## WORK INSTRUCTION
Determine how many lines in the listing contain the string "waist"; respond with the number alone.

## SOURCE DATA
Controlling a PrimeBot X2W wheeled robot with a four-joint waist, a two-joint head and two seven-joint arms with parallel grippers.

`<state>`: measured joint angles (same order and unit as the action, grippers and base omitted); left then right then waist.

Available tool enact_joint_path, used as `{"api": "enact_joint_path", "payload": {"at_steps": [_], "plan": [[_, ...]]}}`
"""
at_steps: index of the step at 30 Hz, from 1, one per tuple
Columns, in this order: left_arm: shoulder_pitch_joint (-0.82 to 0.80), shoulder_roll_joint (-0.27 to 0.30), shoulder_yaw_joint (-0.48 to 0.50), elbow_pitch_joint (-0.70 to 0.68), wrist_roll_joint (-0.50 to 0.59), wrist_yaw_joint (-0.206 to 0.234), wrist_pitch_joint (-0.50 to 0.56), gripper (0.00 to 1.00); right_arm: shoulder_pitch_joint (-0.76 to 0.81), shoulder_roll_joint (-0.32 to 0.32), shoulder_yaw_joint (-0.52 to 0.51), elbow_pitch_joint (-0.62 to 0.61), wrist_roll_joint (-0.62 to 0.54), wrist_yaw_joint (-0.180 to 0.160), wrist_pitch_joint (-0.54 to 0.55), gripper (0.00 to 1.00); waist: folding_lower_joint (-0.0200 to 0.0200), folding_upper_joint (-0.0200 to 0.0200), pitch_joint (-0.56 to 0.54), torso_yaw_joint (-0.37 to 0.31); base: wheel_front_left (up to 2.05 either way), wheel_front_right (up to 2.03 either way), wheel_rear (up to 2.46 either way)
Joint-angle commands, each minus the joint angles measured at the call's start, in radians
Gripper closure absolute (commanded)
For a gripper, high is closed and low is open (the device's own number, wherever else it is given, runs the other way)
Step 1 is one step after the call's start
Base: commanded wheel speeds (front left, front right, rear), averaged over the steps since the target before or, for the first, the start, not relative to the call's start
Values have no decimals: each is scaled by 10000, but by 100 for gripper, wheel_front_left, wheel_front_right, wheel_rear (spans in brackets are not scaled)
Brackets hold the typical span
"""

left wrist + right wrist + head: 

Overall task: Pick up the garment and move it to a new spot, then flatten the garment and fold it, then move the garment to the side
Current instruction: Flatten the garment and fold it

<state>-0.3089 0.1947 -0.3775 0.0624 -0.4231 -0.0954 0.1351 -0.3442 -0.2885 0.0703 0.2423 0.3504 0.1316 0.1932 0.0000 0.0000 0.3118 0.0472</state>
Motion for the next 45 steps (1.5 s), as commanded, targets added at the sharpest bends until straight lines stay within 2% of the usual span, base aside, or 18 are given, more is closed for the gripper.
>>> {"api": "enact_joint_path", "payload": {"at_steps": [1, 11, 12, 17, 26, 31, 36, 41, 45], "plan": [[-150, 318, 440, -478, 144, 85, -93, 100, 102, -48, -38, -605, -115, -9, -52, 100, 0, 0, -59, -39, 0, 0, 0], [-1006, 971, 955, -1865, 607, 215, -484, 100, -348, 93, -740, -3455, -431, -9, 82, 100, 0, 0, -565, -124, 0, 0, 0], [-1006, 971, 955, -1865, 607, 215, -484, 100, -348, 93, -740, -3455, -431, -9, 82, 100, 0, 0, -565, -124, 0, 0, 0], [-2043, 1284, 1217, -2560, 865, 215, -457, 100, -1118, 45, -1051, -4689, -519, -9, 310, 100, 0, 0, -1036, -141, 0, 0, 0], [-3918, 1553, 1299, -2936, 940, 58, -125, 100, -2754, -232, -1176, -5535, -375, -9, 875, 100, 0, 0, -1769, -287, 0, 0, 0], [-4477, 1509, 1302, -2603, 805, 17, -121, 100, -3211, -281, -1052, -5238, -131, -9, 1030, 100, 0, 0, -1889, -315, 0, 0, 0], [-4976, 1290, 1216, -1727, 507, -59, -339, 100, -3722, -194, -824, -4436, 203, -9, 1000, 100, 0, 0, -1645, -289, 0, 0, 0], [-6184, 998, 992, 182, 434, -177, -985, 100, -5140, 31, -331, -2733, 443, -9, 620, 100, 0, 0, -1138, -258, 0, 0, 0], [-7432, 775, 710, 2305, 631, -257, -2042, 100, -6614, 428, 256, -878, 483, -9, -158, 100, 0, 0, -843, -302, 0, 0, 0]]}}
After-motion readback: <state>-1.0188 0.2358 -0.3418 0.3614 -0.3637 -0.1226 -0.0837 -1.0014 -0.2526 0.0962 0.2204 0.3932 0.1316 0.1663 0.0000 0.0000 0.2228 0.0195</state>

## SOLUTION TO THE EXERCISE
3